With users expecting a shift transfer as early as January 2011, the news will come as a slight shock, although maybe not that much of a shock: iPhone waited for the 3G network to mature before they moved across in 2007. iPhone’s apparent stagnation could encourage competitors to drive forward and make further headway into the 4G smartphone sweepstakes; 4G-enabled Android phones already utilise Sprint’s WiMAX network, and dual-mode LTE-enabled Android phones will start to emerge for use on Verizon’s new network in the first half of next year.

iPhone are standing back on the new 4G, possibly because “Apple simply doesn’t want to be the guinea pig on new LTE networks that aren’t ready for primetime,” according to TechCrunch’s Steve Cheney. iPhone did the same in 2007 when they “waited to support 3G for one entire cycle, opting to release the original iPhone on AT&T’s mature 2.5G EDGE network, despite wide availability of 3G by early 2007.”

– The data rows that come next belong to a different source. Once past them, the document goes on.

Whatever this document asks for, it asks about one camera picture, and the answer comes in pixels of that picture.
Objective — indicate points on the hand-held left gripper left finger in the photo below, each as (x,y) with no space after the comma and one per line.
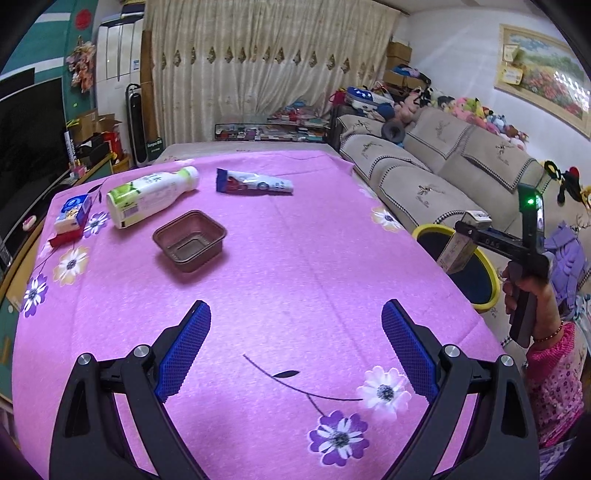
(184,350)

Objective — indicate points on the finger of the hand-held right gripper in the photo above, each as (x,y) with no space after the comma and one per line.
(468,230)

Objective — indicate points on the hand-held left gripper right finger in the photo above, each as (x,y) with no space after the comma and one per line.
(408,350)

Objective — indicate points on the beige paper carton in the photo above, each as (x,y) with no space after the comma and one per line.
(455,256)

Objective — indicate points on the yellow trash bin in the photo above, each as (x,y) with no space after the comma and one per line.
(475,281)

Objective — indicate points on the person's right forearm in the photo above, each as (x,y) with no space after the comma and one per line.
(556,383)

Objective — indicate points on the person's right hand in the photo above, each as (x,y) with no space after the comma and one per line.
(509,295)

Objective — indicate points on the purple garment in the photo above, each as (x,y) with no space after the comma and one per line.
(570,258)

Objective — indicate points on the black and yellow toy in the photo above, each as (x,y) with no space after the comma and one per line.
(565,177)

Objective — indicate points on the beige fabric sofa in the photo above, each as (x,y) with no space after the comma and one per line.
(415,184)

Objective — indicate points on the brown plastic tray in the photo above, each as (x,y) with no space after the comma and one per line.
(189,242)

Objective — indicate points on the row of plush toys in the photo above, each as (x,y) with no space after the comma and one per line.
(466,108)

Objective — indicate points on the black round cushion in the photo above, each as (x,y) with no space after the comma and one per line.
(394,132)

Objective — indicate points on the pink floral tablecloth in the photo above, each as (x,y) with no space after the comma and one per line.
(286,258)

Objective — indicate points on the framed flower field painting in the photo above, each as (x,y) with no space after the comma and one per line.
(549,78)

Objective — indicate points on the green and white plastic bottle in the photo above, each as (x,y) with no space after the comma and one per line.
(143,196)

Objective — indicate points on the red flat packet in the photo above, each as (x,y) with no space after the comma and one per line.
(64,237)

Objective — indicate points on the blue and white bag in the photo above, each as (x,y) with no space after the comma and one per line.
(367,99)

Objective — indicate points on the blue yellow snack box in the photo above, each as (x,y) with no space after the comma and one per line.
(71,212)

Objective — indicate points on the stacked brown cardboard boxes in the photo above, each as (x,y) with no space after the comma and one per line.
(397,64)

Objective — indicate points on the white toothpaste tube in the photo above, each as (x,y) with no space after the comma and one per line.
(258,183)

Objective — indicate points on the green box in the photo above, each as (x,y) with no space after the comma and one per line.
(154,146)

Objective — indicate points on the low shelf of colourful items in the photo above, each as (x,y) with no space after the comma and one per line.
(277,127)

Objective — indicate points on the black tower fan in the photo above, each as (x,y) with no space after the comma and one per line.
(137,124)

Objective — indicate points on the open cardboard boxes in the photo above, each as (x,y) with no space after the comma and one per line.
(94,127)

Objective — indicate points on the large black television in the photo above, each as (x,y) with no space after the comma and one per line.
(27,138)

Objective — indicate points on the cream patterned curtain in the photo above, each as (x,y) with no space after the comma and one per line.
(254,69)

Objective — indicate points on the white standing air conditioner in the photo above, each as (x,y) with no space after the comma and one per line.
(115,60)

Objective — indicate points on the hanging flower decoration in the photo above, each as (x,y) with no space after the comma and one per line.
(82,64)

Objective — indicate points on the red round wall decoration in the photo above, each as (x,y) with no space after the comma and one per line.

Other networks however are looking to cease the opportunity before Apple get involved. Oporators are pushing technology so that the infrastructure can meet demand, telecom communications companies are all vying for the right 4G network solutions. These will be discussed at a closed-door NG Telecoms Summit in North America, where representatives from AT&T and Comcast (among others) will have the opportunity to tackle infrastructure concerns and how to juggle software that requires a heftier bandwidth.

iPhone are clearly weary of jumping in with 4G, when they can “make a unified model that works across 3G networks on all carriers, and innovate with incredible new features like NFC which mirror what they accomplished with FaceTime on iPhone 4,” according to Cheney.

It is clear however, that iPhone, along with all smartphone providers will all make the jump to 4G, whether it is in 2011 or 2012, and companies will be more inclined to do so when there is better infrastructure in place to support and outstrip strong 3G networks.